### Given data

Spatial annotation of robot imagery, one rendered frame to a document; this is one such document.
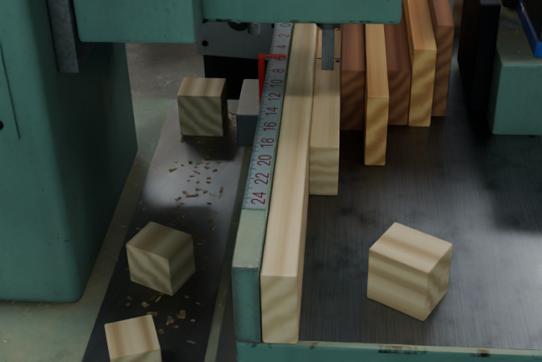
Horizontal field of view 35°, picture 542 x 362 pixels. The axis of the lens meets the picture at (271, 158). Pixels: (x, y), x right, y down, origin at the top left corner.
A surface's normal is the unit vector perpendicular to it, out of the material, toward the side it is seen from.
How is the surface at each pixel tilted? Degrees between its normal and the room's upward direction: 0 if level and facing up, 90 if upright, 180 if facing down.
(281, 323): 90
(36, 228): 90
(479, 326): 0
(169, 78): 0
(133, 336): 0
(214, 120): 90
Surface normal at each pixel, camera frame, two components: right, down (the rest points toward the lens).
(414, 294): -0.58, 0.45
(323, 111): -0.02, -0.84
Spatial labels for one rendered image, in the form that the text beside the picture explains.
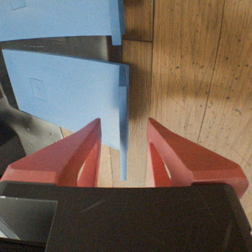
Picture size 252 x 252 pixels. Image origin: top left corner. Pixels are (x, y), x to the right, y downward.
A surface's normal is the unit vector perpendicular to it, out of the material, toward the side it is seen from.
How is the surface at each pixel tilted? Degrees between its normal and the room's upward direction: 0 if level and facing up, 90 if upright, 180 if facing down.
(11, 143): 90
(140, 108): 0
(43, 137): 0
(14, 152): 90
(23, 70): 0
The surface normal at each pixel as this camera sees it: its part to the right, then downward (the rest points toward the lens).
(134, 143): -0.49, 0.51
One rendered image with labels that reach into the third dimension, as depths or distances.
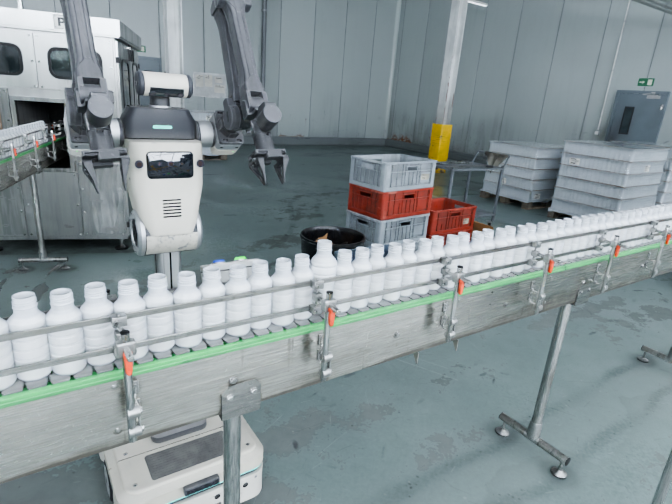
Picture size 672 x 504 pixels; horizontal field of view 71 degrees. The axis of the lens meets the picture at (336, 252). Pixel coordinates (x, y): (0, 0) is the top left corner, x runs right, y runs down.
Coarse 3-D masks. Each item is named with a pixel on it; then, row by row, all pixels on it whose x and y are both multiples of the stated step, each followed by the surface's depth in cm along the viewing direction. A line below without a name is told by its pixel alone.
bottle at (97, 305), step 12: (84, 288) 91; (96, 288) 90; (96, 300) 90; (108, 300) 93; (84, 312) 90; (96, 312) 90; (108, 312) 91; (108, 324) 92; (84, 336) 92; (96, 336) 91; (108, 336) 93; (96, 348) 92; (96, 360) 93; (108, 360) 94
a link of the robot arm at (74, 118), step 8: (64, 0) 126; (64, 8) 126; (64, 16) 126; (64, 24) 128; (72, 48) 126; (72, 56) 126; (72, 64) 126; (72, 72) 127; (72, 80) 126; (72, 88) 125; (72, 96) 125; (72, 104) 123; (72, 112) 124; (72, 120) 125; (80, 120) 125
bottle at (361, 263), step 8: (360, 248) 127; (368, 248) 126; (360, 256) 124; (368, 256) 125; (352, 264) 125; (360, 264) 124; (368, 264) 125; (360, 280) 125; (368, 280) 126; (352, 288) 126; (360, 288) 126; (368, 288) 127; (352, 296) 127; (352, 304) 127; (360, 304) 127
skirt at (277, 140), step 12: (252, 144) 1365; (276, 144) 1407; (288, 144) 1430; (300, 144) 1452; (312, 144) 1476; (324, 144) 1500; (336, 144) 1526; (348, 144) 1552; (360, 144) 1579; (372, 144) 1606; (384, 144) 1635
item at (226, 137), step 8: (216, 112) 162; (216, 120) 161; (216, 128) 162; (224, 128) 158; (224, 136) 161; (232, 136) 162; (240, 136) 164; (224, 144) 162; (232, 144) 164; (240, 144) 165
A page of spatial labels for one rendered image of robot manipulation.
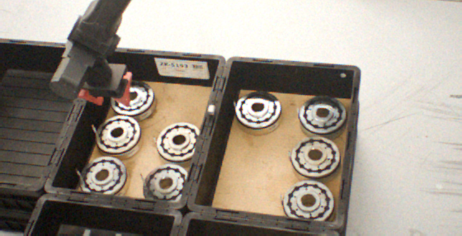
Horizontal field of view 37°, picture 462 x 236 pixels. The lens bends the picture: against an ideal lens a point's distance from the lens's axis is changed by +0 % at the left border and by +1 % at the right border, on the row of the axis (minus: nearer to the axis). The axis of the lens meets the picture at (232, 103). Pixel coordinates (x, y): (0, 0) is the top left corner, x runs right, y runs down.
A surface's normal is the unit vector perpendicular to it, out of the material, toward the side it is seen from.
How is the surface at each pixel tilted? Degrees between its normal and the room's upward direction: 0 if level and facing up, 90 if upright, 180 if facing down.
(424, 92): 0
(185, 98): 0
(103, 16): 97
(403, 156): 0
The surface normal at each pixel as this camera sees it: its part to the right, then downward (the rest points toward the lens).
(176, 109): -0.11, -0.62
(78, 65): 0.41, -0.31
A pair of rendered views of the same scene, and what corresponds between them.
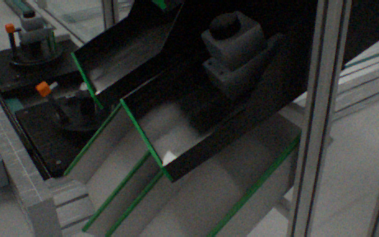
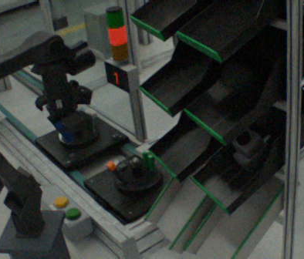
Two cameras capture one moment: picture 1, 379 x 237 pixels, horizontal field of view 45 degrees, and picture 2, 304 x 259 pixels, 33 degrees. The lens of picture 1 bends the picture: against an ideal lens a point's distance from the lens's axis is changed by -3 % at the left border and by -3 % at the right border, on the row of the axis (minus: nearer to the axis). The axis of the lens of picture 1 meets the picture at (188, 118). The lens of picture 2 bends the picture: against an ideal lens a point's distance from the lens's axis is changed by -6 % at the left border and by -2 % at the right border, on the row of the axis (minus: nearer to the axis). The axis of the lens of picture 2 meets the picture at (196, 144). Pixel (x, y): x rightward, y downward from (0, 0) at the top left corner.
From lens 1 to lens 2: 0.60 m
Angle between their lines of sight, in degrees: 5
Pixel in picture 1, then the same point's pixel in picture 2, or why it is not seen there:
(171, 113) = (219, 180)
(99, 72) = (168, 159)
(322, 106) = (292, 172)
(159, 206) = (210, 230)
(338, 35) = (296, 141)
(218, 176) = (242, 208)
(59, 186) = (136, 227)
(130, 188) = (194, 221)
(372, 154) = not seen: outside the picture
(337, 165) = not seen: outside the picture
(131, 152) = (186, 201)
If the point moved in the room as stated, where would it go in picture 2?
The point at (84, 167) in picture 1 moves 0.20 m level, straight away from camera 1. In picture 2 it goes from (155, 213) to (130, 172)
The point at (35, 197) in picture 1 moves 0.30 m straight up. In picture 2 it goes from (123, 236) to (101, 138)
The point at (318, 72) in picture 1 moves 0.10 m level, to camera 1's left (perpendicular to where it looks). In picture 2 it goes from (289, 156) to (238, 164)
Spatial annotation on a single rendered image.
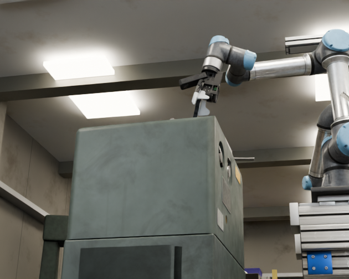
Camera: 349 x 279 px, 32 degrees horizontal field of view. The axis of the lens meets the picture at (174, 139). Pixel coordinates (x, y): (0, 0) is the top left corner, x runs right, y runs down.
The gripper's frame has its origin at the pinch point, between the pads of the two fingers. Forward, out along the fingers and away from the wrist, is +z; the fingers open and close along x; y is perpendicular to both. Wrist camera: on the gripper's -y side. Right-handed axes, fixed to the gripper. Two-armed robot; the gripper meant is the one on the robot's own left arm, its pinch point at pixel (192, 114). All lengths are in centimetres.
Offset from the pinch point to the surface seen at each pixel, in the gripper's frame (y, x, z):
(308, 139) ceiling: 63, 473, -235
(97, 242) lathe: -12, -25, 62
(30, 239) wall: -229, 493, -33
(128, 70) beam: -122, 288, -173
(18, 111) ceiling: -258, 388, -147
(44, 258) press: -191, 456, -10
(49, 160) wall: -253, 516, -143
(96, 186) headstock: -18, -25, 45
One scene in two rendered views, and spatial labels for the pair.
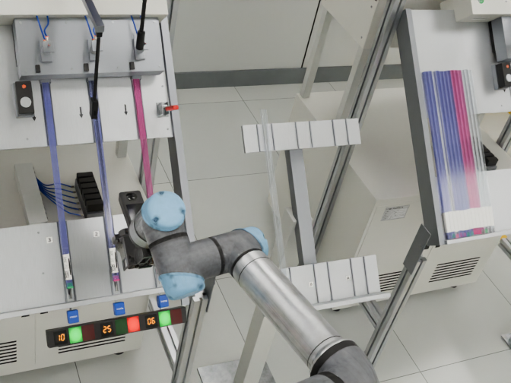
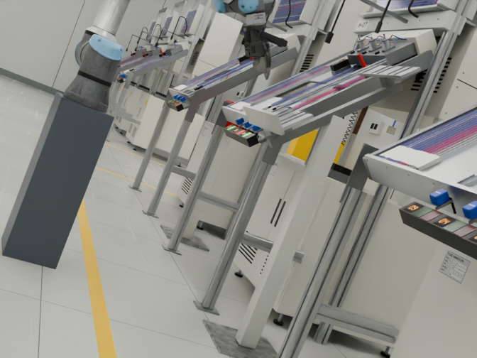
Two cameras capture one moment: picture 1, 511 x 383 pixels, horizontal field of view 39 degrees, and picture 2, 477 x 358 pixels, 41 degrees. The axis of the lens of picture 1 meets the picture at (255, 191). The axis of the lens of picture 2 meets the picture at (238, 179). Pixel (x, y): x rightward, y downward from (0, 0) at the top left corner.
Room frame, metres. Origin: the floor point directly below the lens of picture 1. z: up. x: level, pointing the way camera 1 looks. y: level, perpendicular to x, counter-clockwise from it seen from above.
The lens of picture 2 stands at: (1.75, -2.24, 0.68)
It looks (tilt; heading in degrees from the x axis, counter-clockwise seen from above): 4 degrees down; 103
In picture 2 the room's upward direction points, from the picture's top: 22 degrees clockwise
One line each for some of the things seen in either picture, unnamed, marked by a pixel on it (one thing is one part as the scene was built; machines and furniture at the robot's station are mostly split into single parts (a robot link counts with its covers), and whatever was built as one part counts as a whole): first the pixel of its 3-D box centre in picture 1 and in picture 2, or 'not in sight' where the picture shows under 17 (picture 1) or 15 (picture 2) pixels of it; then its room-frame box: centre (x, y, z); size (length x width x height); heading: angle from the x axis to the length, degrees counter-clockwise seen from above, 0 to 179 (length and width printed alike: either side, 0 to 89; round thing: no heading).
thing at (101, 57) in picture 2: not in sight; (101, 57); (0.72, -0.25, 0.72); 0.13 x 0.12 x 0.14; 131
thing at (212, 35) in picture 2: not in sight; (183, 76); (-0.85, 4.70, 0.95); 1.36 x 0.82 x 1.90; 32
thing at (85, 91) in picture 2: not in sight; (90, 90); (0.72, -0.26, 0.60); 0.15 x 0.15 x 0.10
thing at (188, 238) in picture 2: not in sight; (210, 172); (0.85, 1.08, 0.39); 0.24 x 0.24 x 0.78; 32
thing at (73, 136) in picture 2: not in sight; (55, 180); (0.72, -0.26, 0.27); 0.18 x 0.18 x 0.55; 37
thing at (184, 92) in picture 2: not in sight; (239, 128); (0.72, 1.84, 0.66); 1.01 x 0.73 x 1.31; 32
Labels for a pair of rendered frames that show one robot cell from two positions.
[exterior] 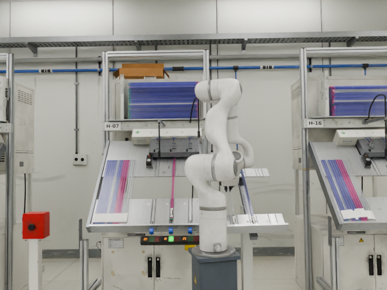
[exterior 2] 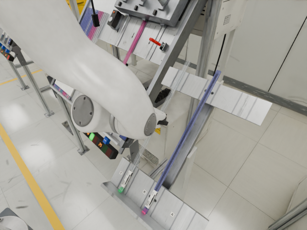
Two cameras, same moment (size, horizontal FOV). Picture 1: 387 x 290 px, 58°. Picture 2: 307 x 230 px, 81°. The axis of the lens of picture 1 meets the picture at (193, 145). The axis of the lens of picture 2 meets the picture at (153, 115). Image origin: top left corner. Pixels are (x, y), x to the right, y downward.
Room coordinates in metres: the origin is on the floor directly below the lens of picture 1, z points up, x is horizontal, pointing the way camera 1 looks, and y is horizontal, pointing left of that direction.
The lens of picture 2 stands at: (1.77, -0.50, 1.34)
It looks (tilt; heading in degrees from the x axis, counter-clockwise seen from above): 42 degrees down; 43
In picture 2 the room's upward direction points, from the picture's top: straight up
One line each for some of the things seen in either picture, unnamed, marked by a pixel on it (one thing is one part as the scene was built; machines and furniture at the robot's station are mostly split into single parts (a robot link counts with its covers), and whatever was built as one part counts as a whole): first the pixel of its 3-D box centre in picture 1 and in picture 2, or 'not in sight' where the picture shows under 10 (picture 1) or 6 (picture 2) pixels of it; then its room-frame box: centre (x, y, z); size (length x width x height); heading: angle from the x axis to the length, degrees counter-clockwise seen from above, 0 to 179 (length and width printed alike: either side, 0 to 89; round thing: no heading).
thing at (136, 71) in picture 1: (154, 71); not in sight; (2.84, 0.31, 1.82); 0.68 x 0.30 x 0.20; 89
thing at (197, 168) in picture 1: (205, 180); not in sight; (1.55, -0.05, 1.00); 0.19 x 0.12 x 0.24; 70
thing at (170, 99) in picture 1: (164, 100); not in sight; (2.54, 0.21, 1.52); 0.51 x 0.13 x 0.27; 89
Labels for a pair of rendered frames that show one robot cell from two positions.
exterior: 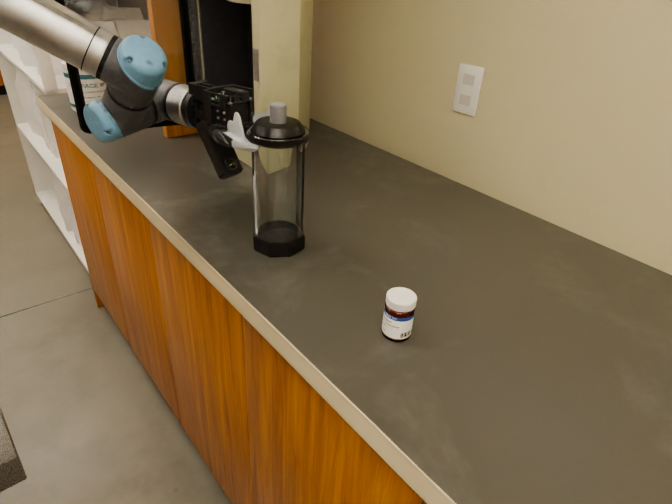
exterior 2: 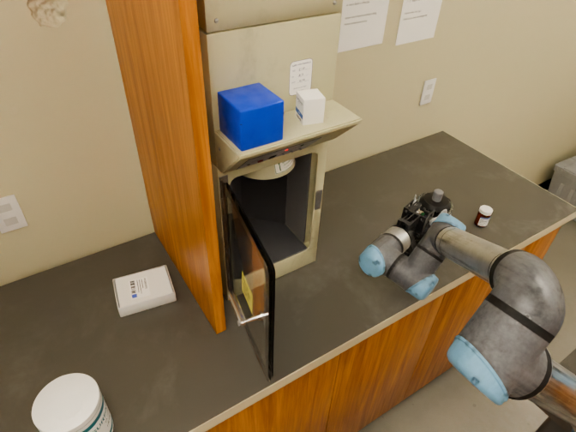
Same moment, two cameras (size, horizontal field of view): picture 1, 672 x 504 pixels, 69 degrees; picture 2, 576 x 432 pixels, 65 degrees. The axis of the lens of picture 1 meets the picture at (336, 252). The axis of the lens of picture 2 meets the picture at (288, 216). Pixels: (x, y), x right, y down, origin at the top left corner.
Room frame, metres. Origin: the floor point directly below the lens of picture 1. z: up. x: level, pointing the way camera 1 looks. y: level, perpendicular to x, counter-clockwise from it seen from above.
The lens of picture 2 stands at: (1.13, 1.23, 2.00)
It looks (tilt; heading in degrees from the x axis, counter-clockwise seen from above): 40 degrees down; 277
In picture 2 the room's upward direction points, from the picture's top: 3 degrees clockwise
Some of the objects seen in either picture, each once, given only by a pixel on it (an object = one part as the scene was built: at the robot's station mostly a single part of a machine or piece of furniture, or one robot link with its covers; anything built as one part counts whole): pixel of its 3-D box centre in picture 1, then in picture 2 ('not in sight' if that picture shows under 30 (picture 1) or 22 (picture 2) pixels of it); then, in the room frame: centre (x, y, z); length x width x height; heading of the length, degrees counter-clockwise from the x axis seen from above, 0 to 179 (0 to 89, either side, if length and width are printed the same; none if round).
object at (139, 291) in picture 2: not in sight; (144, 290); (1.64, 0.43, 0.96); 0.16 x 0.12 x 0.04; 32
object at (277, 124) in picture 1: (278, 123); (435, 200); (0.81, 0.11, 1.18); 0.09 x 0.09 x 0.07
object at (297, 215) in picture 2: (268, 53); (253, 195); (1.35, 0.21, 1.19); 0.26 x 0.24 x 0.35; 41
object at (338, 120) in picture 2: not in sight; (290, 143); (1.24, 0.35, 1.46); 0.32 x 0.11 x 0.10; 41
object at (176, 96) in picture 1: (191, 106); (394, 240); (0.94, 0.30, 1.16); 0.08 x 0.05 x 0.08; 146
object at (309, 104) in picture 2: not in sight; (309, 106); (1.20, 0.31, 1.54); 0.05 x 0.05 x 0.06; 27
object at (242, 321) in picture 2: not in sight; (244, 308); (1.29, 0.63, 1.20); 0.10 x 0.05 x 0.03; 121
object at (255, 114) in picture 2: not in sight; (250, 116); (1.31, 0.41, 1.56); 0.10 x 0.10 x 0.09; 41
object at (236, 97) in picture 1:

### Exercise instructions
Reproduce exactly the lines of the data above that run from the line with "(36, 228): 90" down to the line with "One rendered image with", both ends included. Pictures do not belong in the copy.

### Task solution
(36, 228): 90
(479, 326): 0
(169, 78): 0
(133, 336): 0
(214, 120): 90
Surface normal at each pixel, camera frame, two components: right, down (the rest points toward the lens).
(414, 294): -0.58, 0.45
(323, 111): -0.02, -0.84
Spatial labels for one rendered image, in the form that the text beside the picture explains.
Picture size 252 x 252 pixels. Image origin: top left corner. Pixels are (x, y), x to the right, y downward.
A surface's normal is the unit vector perpendicular to it, out of the material, toward the side it is seen from.
How is the surface at each pixel tilted? Degrees between its normal and the room's upward direction: 0 if level and facing up, 90 if upright, 180 if facing down.
(11, 143): 90
(140, 108): 0
(43, 137): 0
(14, 152): 90
(23, 70): 0
The surface normal at each pixel as this camera sees it: its part to the right, then downward (the rest points toward the lens).
(134, 143): -0.49, 0.51
One rendered image with labels that reach into the third dimension, as depths or distances.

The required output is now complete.